In the records below, find the line with "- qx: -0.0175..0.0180" and the line with "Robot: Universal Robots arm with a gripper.". Print both exactly, along with every line between them, and no other line.

(Records excerpted from a collection)
....

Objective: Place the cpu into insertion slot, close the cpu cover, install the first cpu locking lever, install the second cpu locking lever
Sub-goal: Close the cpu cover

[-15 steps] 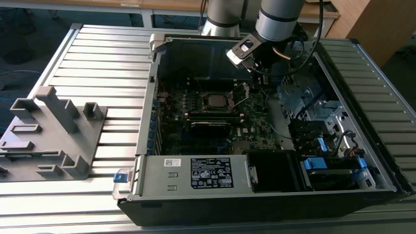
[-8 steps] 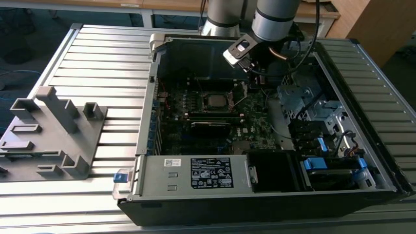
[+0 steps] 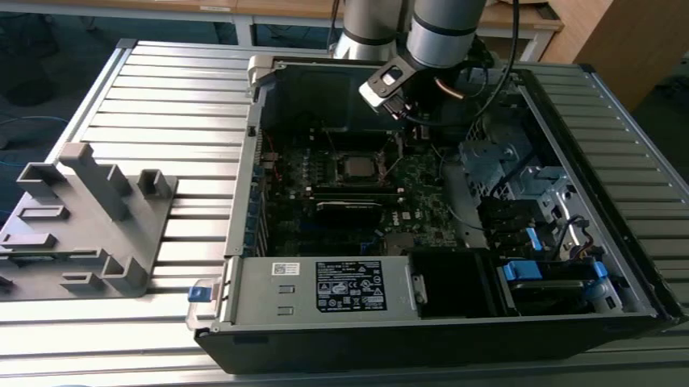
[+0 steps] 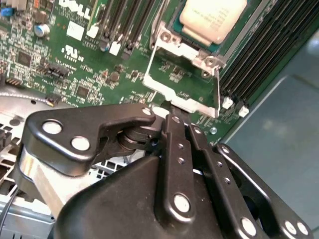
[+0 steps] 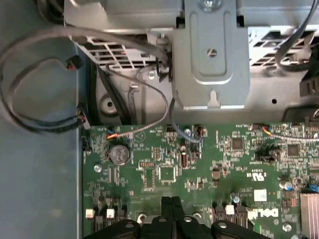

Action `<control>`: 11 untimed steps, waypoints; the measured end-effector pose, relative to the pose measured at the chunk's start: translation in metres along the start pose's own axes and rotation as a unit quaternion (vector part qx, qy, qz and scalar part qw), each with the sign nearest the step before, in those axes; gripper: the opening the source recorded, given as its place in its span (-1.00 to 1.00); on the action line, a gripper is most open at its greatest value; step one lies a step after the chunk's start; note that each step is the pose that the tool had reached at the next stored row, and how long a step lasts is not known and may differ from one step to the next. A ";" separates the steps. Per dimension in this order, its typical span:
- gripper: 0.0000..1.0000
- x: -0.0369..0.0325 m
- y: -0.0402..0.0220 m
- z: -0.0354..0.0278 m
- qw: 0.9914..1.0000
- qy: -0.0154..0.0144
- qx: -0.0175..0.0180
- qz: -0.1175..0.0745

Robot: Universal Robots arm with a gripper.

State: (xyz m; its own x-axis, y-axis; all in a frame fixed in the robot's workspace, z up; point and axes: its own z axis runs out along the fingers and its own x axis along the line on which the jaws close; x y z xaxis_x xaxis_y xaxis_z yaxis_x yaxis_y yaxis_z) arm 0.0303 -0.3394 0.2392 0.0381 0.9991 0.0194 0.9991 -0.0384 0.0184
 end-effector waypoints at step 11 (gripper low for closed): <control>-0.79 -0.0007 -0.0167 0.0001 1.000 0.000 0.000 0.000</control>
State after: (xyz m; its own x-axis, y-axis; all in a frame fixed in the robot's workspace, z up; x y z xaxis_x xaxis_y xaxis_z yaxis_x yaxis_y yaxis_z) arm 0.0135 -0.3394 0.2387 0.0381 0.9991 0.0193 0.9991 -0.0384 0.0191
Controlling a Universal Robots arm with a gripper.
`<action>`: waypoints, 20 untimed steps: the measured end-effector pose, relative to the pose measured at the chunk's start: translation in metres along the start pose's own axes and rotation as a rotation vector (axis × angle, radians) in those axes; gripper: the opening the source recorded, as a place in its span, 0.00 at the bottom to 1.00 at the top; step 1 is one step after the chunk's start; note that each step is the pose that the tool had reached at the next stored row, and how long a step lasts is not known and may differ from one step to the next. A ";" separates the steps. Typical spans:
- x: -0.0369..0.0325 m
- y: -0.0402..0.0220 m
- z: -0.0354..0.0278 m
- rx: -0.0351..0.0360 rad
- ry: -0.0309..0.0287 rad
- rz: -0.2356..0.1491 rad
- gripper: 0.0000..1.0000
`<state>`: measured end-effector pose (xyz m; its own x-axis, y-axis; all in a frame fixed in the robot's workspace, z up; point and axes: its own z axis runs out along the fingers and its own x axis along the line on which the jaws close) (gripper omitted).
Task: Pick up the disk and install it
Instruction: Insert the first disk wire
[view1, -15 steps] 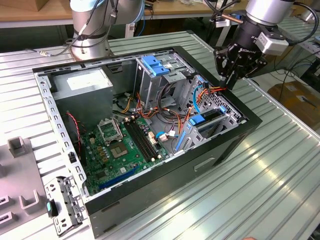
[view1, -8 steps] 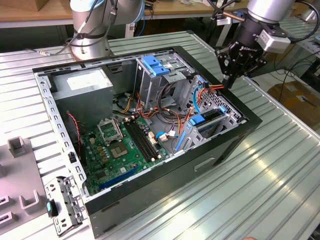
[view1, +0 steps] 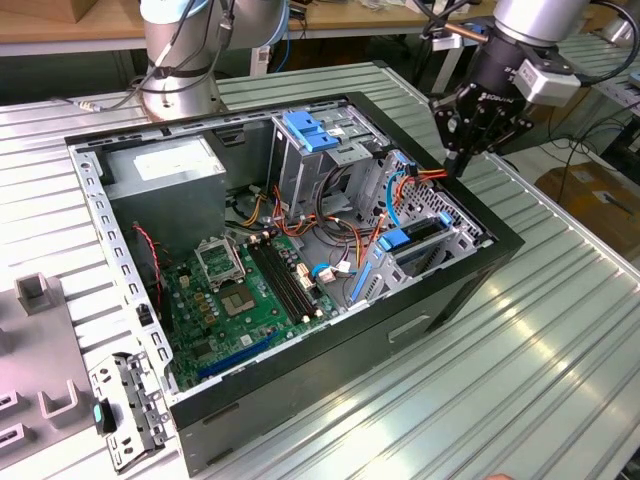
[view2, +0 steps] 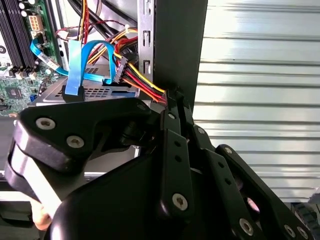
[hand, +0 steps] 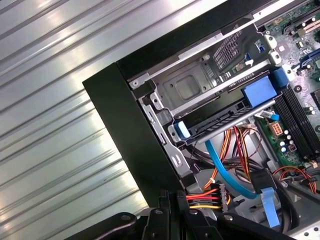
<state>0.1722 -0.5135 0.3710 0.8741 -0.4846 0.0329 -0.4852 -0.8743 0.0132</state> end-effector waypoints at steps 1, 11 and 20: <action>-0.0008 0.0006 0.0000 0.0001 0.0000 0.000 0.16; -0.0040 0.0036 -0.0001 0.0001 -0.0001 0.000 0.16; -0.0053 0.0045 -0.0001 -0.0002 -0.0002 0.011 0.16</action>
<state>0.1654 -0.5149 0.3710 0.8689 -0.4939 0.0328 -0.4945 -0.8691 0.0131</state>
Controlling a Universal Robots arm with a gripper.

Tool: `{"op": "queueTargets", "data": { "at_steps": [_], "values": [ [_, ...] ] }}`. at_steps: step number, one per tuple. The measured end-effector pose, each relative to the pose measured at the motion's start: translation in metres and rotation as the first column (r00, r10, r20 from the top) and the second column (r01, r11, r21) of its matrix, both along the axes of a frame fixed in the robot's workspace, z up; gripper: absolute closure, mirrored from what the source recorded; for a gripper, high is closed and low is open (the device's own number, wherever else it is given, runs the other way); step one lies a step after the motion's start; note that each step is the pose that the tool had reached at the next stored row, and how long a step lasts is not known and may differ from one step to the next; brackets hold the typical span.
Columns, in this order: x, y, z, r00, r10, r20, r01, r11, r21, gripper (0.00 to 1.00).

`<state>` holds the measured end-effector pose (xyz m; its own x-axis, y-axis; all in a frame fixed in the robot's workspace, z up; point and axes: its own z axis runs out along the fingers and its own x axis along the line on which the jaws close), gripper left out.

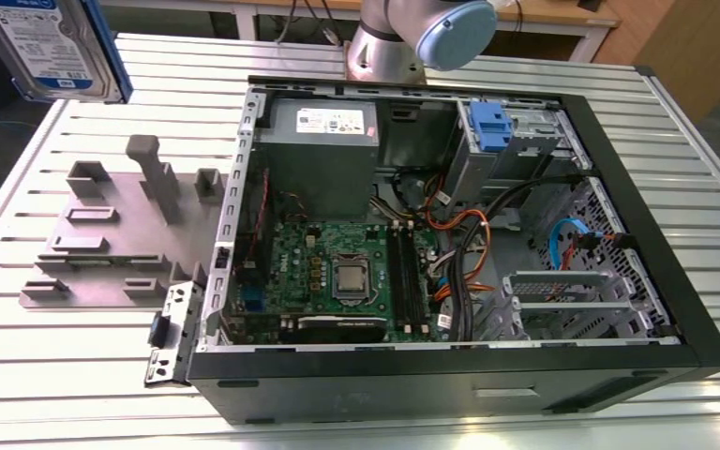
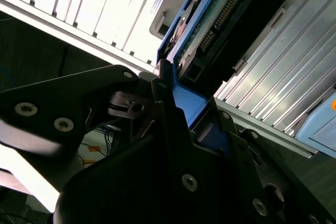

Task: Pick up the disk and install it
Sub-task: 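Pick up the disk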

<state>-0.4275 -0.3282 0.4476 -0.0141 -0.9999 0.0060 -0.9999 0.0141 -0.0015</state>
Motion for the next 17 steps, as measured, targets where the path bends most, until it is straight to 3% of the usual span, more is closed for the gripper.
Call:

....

* _Task response_
- qx: -0.0175..0.0180
- qz: -0.1175..0.0745

Robot: Universal Robots arm with a gripper.

Nothing else is part of this answer.